Michael Jordan, considered the best basketball player of all time, got his proper cinematic due with director Jason Hehir’s 10-part 2020 docuseries The Last Dance. Now comes a treatment of the story behind the shoe that bears his name. Focusing almost exclusively on the Nike employees who risked it all and changed the sneaker game for good—with Jordan’s mother, Deloris, playing no small role—Ben Affleck’s latest directorial effort, Air, proves effortlessly entertaining from start to finish, though it could use some editing, especially towards the end. Featuring an appealing cast, including Affleck (The Tender Bar) as Nike CEO Phil Knight, it’s a comedic thriller all the way through.
Matt Damon (Stillwater) plays Sonny Vaccaro, who, when the film begins in 1984, is working at Nike running their basketball division, which is not doing well. Known at the time primarily as a successful manufacturer of running shoes, Nike is far behind Converse and Adidas when it comes to hoops footwear. Vaccaro would like to change that, but in order to do so he needs a rising star of the game to accept their endorsement. With only $250,000 allocated to his team, there’s no way they can afford to get any of the top draft picks that year. On the other hand, maybe there is.

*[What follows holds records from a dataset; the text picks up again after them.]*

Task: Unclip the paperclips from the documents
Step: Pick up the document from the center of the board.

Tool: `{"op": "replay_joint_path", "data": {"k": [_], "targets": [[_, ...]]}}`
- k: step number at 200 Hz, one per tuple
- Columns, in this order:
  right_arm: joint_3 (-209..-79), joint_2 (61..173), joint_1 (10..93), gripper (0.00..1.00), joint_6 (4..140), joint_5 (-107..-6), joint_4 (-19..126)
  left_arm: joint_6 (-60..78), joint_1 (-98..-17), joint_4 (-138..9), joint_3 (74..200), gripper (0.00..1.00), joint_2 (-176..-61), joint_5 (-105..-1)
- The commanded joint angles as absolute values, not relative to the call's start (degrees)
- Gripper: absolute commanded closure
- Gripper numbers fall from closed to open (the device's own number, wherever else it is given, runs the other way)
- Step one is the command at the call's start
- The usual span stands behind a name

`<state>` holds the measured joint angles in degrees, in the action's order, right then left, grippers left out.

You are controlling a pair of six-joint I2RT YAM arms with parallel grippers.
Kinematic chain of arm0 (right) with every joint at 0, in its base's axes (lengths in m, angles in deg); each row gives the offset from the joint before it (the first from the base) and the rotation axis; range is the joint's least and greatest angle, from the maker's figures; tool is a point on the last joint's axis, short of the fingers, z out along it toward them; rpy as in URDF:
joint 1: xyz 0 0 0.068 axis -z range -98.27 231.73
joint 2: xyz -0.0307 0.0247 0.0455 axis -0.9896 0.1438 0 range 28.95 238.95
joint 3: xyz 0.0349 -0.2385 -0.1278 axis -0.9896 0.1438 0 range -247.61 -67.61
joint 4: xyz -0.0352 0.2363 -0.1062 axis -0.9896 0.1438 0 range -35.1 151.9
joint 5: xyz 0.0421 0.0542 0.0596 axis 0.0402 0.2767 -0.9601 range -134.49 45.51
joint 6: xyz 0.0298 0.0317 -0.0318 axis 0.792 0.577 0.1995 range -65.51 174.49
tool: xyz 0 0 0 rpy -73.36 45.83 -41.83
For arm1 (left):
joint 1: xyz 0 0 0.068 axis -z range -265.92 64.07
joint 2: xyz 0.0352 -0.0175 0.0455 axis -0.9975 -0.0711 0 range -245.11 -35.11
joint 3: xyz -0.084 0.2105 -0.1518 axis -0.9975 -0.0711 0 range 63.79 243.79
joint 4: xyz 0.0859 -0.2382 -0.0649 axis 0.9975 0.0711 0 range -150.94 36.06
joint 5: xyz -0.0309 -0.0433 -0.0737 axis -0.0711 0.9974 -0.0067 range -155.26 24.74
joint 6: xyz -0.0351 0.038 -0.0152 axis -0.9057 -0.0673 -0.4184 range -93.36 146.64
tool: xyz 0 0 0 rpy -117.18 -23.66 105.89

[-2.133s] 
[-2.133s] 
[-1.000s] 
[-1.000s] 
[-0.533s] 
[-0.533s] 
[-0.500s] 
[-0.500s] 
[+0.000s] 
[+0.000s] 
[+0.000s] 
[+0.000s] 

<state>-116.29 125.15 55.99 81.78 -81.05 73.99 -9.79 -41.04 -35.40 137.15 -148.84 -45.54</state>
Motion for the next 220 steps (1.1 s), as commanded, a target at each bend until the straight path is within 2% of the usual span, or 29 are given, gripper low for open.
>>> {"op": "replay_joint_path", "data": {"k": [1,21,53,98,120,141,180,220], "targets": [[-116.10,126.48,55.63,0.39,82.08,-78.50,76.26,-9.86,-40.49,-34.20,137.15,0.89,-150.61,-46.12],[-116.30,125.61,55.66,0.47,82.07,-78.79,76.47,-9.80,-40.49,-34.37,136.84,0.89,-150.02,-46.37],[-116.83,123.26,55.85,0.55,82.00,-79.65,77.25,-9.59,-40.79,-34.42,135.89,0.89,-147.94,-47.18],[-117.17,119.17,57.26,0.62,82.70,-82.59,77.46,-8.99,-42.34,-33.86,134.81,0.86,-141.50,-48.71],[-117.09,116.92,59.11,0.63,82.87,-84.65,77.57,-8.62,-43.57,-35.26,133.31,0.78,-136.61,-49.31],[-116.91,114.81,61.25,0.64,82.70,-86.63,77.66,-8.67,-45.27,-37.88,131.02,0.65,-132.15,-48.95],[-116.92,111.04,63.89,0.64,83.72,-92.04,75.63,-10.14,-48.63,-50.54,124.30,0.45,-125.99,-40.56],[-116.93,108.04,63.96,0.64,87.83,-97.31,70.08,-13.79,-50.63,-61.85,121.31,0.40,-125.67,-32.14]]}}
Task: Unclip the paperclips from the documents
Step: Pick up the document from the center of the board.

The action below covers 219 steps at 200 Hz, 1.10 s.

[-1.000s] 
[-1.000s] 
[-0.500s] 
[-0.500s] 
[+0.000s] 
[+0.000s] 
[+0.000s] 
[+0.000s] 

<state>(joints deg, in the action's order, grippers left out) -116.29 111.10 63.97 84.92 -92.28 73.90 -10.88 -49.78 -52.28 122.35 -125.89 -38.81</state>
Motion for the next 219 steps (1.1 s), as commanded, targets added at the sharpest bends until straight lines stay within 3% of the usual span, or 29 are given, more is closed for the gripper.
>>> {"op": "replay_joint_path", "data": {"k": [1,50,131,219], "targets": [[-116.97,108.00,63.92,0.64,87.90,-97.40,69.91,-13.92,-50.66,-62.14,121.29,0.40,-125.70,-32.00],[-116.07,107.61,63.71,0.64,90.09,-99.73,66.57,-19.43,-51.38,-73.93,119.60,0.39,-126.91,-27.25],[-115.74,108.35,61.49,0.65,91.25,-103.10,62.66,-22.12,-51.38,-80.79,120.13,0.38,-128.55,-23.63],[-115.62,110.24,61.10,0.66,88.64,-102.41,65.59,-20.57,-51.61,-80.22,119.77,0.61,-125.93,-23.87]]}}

The film follows Vaccaro as he recklessly (as others see it) pursues his hunch that Michael Jordan, fresh out of UNC Chapel Hill and drafted by the Chicago Bulls, is the next great sensation. We never see or hear much of Jordan here, except from behind or in profile or via archival footage of his actual games. Very much at the center of the story, he does not drive the plot. Instead, what ensues is a graceful pas de deux between Vaccaro and Deloris Jordan (Viola Davis, The Woman King), the real power behind the throne (actually, she’s the queen). We watch as Vaccaro attempts to woo the family away from their top two choices, Converse and Adidas.

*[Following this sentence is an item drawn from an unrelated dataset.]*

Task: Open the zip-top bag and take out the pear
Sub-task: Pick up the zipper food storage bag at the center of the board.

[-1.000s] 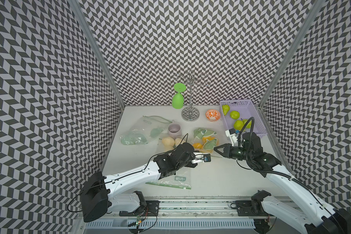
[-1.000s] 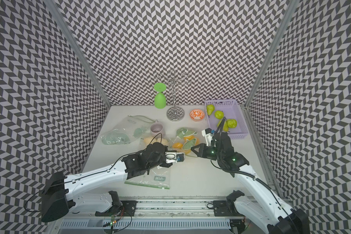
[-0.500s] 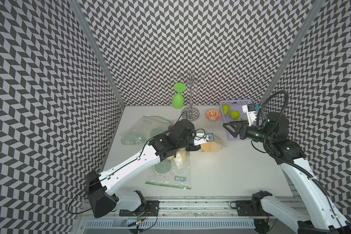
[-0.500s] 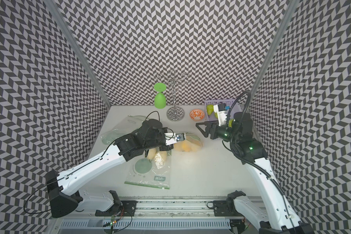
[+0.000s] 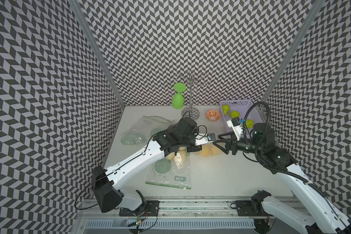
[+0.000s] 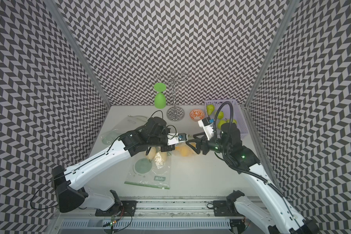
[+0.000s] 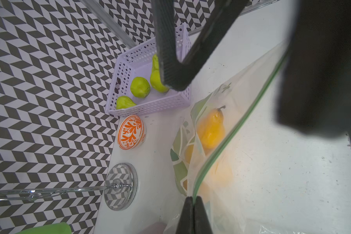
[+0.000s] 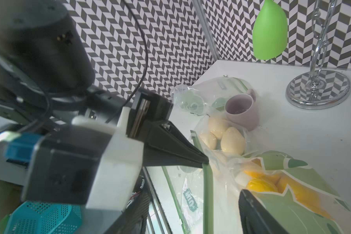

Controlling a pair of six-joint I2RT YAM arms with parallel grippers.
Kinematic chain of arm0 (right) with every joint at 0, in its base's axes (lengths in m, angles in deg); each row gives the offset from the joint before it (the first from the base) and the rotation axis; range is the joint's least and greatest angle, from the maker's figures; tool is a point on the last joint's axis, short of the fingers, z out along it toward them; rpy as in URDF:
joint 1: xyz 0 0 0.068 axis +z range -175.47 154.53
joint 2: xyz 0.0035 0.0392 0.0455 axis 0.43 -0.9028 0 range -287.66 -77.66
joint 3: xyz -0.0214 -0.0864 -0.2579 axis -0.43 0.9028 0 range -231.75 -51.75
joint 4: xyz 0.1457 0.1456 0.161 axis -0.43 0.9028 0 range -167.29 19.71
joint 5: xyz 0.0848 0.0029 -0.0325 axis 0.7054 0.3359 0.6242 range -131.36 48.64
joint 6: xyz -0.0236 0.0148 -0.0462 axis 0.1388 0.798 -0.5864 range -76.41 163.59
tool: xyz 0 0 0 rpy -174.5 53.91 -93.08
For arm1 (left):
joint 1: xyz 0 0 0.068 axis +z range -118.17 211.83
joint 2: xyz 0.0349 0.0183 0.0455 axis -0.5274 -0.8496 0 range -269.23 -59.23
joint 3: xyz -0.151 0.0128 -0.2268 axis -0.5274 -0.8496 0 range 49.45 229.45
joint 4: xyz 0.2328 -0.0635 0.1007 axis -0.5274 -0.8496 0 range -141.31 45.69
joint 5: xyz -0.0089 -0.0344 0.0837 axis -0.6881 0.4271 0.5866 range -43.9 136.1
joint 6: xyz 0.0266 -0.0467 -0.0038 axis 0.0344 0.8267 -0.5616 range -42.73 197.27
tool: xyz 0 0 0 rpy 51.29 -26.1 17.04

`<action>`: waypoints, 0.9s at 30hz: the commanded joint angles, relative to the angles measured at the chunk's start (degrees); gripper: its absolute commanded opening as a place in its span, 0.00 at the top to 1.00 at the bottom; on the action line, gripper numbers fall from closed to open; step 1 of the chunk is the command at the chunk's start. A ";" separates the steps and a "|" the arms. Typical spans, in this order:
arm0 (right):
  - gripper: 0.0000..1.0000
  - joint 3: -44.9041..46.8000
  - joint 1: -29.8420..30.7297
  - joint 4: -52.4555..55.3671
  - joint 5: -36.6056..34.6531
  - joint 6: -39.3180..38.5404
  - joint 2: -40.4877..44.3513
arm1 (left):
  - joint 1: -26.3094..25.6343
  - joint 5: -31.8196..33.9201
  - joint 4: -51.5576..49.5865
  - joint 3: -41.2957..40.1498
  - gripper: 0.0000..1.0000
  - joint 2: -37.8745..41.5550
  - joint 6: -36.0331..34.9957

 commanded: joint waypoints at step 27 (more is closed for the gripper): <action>0.79 2.30 9.86 -1.82 -18.32 -5.45 -1.10 | 0.84 -4.70 -2.95 3.72 1.00 -0.82 1.37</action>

Joining the ensemble are Jason Bateman (Game Night), Matthew Maher (The Outside Story), Chris Messina (The Aviary), and Chris Tucker (Billy Lynn’s Long Halftime Walk), among others, each bringing their own unique chemistry. As high as the stakes may be, they remain equally funny and serious, as individual scenes require (well, perhaps not Messina, playing a sports agent whose job is to be as crude as he can). Affleck keeps the narrative moving in mostly engaging ways, even as we know the eventual outcome. After all, we live in the world that Michael Jordan and Nike built.
The result is a winning, cinematic romp through 1980s nostalgia and the joy of innovative creation. And though Air could use fewer music cues—it seems like every sequence has its own licensed pop tune—the fun of it all trumps the majority of these quibbles. It’s not perfect, but leaps high over the bar it sets in tone and ambition. Breathe deeply of its charm.